[Dataset excerpts]
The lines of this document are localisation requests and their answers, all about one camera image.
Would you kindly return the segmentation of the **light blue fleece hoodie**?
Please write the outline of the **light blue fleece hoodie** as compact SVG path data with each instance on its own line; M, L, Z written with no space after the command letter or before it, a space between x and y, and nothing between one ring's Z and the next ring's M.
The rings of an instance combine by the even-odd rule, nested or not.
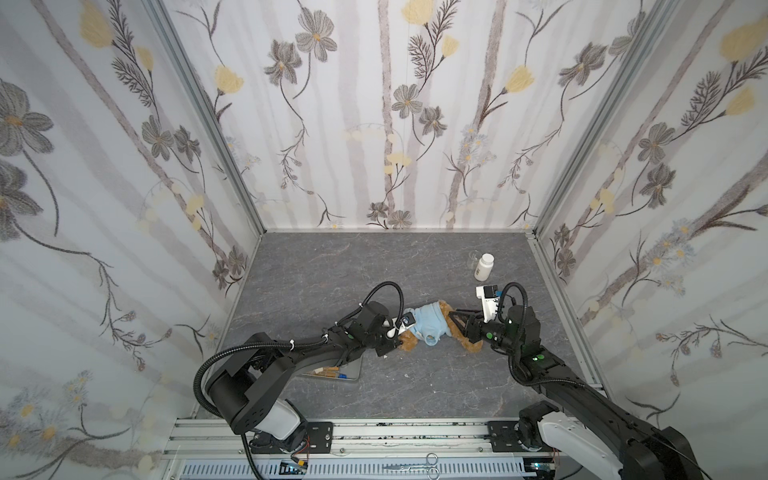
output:
M425 342L427 346L435 346L443 336L452 336L440 302L418 308L406 308L405 315L413 317L413 325L409 332L418 340Z

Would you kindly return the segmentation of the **brown teddy bear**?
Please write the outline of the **brown teddy bear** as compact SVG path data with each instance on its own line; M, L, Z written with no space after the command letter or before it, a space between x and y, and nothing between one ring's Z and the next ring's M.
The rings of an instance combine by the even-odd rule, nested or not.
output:
M452 308L447 302L443 300L438 300L436 302L440 302L441 309L445 315L445 318L447 320L450 332L452 333L451 337L453 340L456 340L467 352L469 353L477 353L479 352L483 347L483 342L477 342L477 343L471 343L466 336L462 336L456 327L453 325L453 323L450 321L448 314L455 310ZM419 343L425 342L418 340L412 333L409 331L403 333L399 336L399 338L402 340L402 345L399 347L400 350L404 352L412 351Z

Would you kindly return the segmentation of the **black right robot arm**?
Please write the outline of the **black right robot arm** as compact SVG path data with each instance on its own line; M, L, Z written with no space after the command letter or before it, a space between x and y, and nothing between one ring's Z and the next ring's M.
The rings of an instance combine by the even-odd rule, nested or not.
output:
M503 354L512 378L542 395L519 413L516 436L523 447L558 450L600 479L707 478L681 432L620 407L544 346L520 283L483 286L478 297L480 309L452 311L449 319L469 342Z

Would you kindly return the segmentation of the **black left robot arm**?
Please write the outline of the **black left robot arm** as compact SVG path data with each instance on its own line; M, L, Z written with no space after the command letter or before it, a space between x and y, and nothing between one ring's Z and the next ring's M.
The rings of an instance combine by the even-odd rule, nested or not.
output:
M280 399L293 377L352 363L369 350L383 357L397 349L399 336L413 324L400 285L384 281L316 338L276 340L259 332L214 354L197 370L193 393L234 434L260 430L283 440L302 422L295 408Z

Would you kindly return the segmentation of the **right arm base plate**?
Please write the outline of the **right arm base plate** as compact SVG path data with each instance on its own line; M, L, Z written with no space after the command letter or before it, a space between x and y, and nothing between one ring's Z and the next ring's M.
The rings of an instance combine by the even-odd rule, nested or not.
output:
M528 420L524 420L522 425L518 420L489 421L487 429L487 438L494 453L554 452L544 442L538 427Z

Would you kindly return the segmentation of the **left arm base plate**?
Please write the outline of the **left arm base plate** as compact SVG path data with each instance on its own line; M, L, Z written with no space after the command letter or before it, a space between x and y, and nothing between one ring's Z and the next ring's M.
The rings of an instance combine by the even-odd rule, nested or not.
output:
M285 440L257 431L248 441L248 446L253 454L329 454L333 433L333 422L310 421L300 424Z

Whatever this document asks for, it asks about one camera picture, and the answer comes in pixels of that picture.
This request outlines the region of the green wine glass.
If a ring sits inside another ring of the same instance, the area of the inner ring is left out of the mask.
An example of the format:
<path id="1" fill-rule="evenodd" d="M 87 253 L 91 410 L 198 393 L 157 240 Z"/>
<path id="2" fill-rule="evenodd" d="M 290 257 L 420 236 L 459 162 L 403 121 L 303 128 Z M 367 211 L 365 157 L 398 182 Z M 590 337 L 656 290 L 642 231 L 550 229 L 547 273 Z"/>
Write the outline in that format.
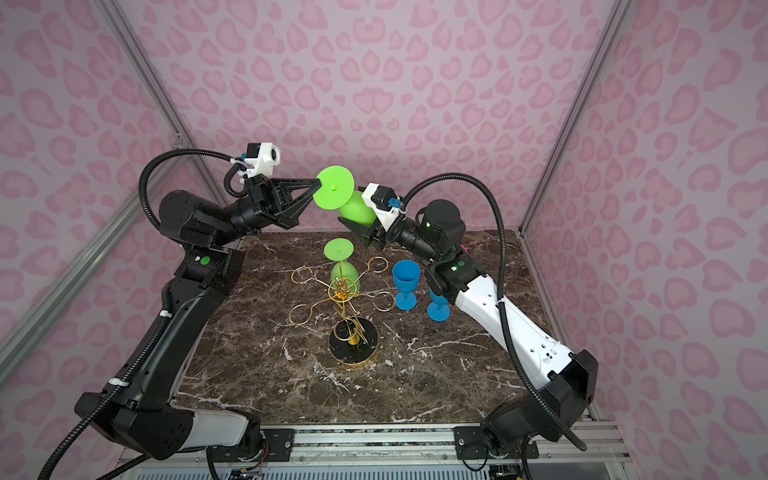
<path id="1" fill-rule="evenodd" d="M 322 210 L 337 210 L 344 220 L 370 227 L 376 215 L 357 190 L 352 173 L 343 166 L 329 166 L 318 175 L 320 188 L 313 194 L 315 204 Z"/>
<path id="2" fill-rule="evenodd" d="M 349 293 L 359 291 L 359 274 L 354 265 L 348 259 L 354 253 L 353 243 L 346 238 L 334 238 L 327 242 L 323 248 L 324 256 L 333 262 L 330 273 L 333 287 L 344 287 Z"/>

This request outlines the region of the blue wine glass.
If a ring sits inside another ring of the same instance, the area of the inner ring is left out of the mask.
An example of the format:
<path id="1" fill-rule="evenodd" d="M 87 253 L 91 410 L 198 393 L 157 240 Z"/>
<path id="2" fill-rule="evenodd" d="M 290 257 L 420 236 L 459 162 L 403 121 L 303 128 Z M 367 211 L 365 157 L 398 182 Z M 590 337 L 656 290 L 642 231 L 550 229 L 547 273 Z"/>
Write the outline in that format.
<path id="1" fill-rule="evenodd" d="M 420 265 L 412 260 L 401 260 L 394 265 L 392 274 L 398 290 L 395 295 L 396 307 L 403 311 L 412 310 L 417 305 L 415 290 L 420 282 Z"/>
<path id="2" fill-rule="evenodd" d="M 428 305 L 427 313 L 431 320 L 435 322 L 444 322 L 450 318 L 451 308 L 448 300 L 433 290 L 429 292 L 431 303 Z"/>

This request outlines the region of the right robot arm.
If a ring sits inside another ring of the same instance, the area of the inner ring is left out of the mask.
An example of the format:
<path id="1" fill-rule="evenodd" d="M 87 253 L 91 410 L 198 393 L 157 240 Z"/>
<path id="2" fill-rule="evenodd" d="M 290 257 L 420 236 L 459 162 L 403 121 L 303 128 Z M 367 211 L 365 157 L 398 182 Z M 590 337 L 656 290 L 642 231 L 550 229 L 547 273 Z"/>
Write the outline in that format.
<path id="1" fill-rule="evenodd" d="M 528 395 L 501 403 L 481 421 L 489 454 L 505 455 L 532 436 L 565 438 L 586 450 L 572 427 L 594 398 L 597 360 L 554 339 L 504 296 L 502 278 L 491 277 L 463 247 L 466 225 L 454 203 L 434 200 L 410 218 L 403 199 L 388 187 L 334 182 L 330 207 L 365 245 L 394 243 L 424 260 L 434 293 L 475 320 L 510 356 Z"/>

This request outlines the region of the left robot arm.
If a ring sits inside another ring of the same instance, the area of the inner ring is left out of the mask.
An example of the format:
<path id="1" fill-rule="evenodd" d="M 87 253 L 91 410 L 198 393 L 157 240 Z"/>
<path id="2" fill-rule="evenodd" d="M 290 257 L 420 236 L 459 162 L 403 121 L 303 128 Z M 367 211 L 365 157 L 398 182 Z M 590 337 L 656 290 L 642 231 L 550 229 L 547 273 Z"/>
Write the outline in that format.
<path id="1" fill-rule="evenodd" d="M 245 255 L 230 243 L 266 226 L 296 226 L 321 182 L 258 175 L 245 186 L 245 196 L 225 208 L 184 190 L 161 201 L 160 232 L 181 244 L 183 260 L 161 290 L 150 330 L 116 379 L 99 393 L 83 394 L 75 406 L 82 424 L 107 440 L 157 460 L 206 448 L 231 448 L 243 459 L 261 454 L 265 440 L 255 415 L 170 404 L 204 327 L 241 275 Z"/>

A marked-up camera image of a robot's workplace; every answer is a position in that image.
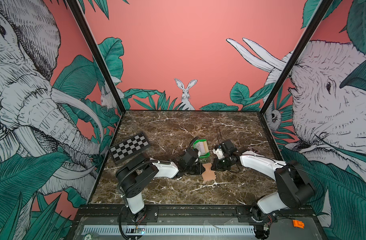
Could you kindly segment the green plastic card tray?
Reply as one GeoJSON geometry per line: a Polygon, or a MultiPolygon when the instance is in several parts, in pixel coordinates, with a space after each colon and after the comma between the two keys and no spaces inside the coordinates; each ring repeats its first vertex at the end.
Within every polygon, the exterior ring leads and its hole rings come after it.
{"type": "Polygon", "coordinates": [[[199,151],[199,157],[201,159],[210,156],[207,140],[196,140],[193,144],[193,148],[199,151]]]}

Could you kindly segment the tan leather card holder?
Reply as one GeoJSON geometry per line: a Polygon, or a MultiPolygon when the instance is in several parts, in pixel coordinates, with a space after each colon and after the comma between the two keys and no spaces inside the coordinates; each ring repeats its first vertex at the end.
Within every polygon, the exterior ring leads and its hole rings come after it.
{"type": "Polygon", "coordinates": [[[215,171],[211,169],[212,163],[206,163],[202,165],[205,171],[202,173],[202,178],[204,182],[214,181],[216,179],[215,171]]]}

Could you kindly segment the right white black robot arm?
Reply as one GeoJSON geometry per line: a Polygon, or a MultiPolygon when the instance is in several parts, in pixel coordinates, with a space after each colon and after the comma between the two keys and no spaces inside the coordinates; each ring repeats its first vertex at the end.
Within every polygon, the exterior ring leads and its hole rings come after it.
{"type": "Polygon", "coordinates": [[[296,209],[316,194],[314,184],[297,161],[284,162],[254,151],[241,152],[230,140],[216,146],[212,152],[216,155],[214,171],[227,171],[241,164],[275,180],[277,191],[260,198],[250,210],[258,217],[281,209],[296,209]]]}

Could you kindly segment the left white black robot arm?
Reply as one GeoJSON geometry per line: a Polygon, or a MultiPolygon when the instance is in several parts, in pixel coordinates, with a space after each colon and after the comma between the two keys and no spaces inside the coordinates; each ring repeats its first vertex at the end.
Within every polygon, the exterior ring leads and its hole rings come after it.
{"type": "Polygon", "coordinates": [[[197,149],[189,149],[175,161],[160,161],[141,153],[117,171],[117,190],[133,216],[145,212],[142,191],[153,179],[174,179],[204,173],[205,168],[199,161],[200,154],[197,149]]]}

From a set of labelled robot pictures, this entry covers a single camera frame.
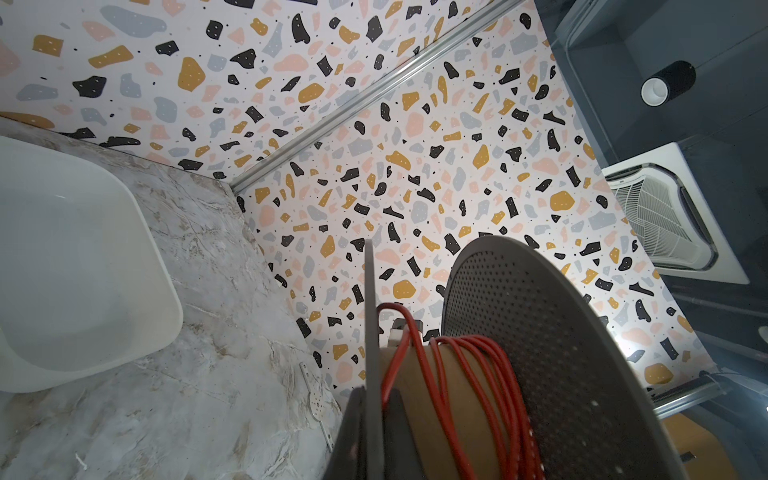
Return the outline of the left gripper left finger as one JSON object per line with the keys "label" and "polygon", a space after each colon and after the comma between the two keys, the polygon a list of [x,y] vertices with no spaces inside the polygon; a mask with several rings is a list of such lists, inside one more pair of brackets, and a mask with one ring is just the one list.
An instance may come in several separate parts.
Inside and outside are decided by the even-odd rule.
{"label": "left gripper left finger", "polygon": [[360,476],[360,445],[364,424],[364,388],[352,390],[323,480],[355,480]]}

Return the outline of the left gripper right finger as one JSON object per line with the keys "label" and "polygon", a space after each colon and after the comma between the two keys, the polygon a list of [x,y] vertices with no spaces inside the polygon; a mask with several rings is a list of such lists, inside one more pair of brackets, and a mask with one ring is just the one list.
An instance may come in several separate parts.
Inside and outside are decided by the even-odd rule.
{"label": "left gripper right finger", "polygon": [[422,462],[410,428],[402,395],[390,392],[383,411],[384,478],[386,480],[426,480]]}

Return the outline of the black cable spool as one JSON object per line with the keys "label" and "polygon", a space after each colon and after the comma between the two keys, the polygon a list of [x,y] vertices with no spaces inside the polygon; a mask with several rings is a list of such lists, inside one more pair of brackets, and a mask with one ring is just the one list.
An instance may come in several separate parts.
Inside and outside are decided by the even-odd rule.
{"label": "black cable spool", "polygon": [[367,378],[357,479],[384,478],[383,411],[402,395],[427,479],[681,479],[685,472],[605,326],[529,246],[470,242],[437,334],[378,302],[365,264]]}

Requirement:
Using the data above, reproduce exactly the lines between those holding "Could you kindly segment the tan" and "Could you kindly segment the right", inclusive, and no others.

Solution for this task:
Could you kindly segment the tan leather card holder?
Reply as one GeoJSON geometry per line: a Polygon, or a MultiPolygon when the instance is in several parts, in pixel coordinates, with a space after each colon and after the comma between the two keys and no spaces inside the coordinates; each ring repeats its first vertex at the end.
Within every polygon, the exterior ring leads and its hole rings come after it.
{"type": "Polygon", "coordinates": [[[215,171],[211,169],[212,163],[206,163],[202,165],[205,171],[202,173],[202,178],[204,182],[214,181],[216,179],[215,171]]]}

Could you kindly segment the right white black robot arm?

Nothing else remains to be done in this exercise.